SGD Market Update
13 May 2026 • 00:29 GMT
The Singapore dollar (SGD) remains relatively stable against the US dollar, trading at around 0.7862, just above its three-month average. This reflects a narrow trading range with a 2.4% fluctuation from 0.7736 to 0.7924. The SGD’s resilience is supported by cautious expectations of a potential steepening of the Nominal Effective Exchange Rate (NEER) by the Monetary Authority of Singapore (MAS), aimed at combating inflation amid rising oil prices.
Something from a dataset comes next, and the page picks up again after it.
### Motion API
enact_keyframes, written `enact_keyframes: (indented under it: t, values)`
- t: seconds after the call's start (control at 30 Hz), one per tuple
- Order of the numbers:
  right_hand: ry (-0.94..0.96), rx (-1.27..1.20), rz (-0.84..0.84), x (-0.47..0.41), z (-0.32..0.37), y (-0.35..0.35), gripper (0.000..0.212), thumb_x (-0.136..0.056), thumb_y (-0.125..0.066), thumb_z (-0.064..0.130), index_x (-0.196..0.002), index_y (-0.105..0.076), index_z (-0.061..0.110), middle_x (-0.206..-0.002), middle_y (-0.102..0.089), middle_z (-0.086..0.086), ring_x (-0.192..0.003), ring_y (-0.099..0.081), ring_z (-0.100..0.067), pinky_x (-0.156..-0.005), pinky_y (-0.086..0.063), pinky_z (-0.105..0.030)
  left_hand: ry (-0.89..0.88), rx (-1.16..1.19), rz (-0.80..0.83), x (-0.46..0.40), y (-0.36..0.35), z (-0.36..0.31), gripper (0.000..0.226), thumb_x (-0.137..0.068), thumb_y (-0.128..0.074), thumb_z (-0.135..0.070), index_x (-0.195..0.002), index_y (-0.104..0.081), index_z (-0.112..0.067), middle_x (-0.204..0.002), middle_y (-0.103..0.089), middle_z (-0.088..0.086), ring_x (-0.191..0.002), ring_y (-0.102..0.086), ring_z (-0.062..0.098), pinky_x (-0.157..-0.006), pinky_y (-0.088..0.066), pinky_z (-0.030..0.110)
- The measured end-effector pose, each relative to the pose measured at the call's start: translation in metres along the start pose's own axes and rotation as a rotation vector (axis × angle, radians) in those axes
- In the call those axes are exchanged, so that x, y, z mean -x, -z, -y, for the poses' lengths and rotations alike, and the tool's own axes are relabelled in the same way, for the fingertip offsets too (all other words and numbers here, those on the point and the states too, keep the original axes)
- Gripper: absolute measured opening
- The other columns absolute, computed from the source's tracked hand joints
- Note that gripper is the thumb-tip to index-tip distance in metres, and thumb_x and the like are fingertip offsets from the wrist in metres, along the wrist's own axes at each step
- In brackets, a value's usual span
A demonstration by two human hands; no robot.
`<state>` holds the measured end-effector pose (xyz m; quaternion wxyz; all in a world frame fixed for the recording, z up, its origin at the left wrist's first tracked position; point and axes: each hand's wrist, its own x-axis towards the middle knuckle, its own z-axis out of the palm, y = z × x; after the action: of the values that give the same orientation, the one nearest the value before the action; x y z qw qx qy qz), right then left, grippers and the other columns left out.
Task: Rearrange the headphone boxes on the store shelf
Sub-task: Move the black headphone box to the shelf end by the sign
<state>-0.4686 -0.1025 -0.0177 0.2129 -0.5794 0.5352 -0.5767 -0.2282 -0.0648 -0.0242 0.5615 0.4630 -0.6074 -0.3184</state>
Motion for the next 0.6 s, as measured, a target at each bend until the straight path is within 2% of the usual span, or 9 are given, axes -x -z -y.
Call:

Against the euro and the British pound, the SGD continues to trade just below its three-month averages, maintaining stability with minimal fluctuations. The SGD’s slight strength against the Indian rupee, reaching 75.19, highlights regional currency dynamics, with the INR near 90-day highs.
The USD, after recent declines driven by easing geopolitical tensions, remains below its 200-day moving average, suggesting a cautious bearish outlook. The market will monitor whether US-China relations or US economic policies could influence USD strength in upcoming weeks.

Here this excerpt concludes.